BreGMN: scaled-Bregman Generative Modeling Networks

The family of f-divergences is ubiquitously applied to generative modeling in order to adapt the distribution of the model to that of the data. Well-definedness of f-divergences, however, requires the distributions of the data and model to overlap completely in every time step of training. As a result, as soon as the support of distributions of data and model contain non-overlapping portions, gradient based training of the corresponding model becomes hopeless. Recent advances in generative modeling are full of remedies for handling this support mismatch problem: key ideas include either modifying the objective function to integral probability measures (IPMs) that are well-behaved even on disjoint probabilities, or optimizing a well-behaved variational lower bound instead of the true objective. We, on the other hand, establish that a complete change of the objective function is unnecessary, and instead an augmentation of the base measure of the problematic divergence can resolve the issue. Based on this observation, we propose a generative model which leverages the class of Scaled Bregman Divergences and generalizes both f-divergences and Bregman divergences. We analyze this class of divergences and show that with the appropriate choice of base measure it can resolve the support mismatch problem and incorporate geometric information. Finally, we study the performance of the proposed method and demonstrate promising results on MNIST, CelebA and CIFAR-10 datasets.

Learning Embeddings into Entropic Wasserstein Spaces

Euclidean embeddings of data are fundamentally limited in their ability to capture latent semantic structures, which need not conform to Euclidean spatial assumptions. Here we consider an alternative, which embeds data as discrete probability distributions in a Wasserstein space, endowed with an optimal transport metric.

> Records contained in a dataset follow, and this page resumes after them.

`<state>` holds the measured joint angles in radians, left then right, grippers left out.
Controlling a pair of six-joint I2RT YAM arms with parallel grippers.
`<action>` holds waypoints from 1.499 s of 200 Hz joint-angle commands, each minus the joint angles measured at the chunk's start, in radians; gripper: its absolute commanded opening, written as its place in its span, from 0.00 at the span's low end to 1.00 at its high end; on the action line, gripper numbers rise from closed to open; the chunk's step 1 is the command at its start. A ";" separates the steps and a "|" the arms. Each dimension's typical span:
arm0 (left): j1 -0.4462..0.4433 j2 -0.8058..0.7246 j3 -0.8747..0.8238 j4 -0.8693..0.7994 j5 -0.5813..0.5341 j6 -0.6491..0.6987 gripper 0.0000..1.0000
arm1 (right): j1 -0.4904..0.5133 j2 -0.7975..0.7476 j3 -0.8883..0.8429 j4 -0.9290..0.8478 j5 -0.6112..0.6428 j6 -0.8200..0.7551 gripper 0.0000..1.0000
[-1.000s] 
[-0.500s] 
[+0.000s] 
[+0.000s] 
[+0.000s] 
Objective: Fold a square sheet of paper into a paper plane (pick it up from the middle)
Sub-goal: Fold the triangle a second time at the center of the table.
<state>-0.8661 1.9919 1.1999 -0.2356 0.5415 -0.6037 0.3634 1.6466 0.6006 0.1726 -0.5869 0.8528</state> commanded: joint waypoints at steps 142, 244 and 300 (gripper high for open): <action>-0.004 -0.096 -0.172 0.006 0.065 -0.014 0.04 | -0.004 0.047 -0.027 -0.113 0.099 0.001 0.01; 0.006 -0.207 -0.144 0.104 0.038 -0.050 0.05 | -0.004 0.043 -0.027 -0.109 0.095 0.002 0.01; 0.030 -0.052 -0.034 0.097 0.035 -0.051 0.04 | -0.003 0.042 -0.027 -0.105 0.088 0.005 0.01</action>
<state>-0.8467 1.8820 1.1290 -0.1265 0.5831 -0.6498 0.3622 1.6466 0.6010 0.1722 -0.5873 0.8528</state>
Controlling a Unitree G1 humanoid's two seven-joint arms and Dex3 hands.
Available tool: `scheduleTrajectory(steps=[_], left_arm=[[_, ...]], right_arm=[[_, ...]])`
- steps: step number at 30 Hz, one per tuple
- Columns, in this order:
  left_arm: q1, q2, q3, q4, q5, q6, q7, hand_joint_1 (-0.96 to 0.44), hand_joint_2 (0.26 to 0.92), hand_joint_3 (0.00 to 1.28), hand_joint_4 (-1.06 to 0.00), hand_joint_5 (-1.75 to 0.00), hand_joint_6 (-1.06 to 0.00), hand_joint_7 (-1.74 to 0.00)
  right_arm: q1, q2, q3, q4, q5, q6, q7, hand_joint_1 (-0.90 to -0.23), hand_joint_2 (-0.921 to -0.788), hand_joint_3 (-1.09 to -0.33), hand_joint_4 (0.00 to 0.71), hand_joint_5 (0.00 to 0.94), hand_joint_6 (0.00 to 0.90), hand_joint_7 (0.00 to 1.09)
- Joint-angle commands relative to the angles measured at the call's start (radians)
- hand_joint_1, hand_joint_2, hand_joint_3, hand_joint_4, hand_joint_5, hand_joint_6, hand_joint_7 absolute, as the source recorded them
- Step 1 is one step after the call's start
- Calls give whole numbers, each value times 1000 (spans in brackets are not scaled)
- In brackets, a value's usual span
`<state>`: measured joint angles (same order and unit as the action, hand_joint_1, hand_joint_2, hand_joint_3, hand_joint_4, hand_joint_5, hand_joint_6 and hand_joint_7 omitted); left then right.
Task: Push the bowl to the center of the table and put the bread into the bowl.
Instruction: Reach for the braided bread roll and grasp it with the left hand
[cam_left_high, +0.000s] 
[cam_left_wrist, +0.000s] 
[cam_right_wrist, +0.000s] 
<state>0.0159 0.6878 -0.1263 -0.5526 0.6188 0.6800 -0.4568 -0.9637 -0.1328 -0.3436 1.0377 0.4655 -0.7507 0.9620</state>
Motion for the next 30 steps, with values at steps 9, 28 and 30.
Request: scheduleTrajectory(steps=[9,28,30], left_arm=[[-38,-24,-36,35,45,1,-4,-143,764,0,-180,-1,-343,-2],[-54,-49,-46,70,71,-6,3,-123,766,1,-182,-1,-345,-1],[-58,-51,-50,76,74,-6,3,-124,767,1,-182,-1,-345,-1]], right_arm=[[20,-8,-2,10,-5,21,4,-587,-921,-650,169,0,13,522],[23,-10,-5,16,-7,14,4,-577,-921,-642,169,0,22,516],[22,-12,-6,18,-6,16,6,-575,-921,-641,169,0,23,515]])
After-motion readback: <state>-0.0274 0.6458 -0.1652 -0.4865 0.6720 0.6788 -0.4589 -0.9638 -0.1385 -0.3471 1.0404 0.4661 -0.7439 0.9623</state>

Wasserstein spaces are much larger and more flexible than Euclidean spaces, in that they can successfully embed a wider variety of metric structures. We exploit this flexibility by learning an embedding that captures semantic information in the Wasserstein distance between embedded distributions. We examine empirically the representational capacity of our learned Wasserstein embeddings, showing that they can embed a wide variety of metric structures with smaller distortion than an equivalent Euclidean embedding. We also investigate an application to word embedding, demonstrating a unique advantage of Wasserstein embeddings: We can visualize the high-dimensional embedding directly, since it is a probability distribution on a low-dimensional space. This obviates the need for dimensionality reduction techniques like t-SNE for visualization.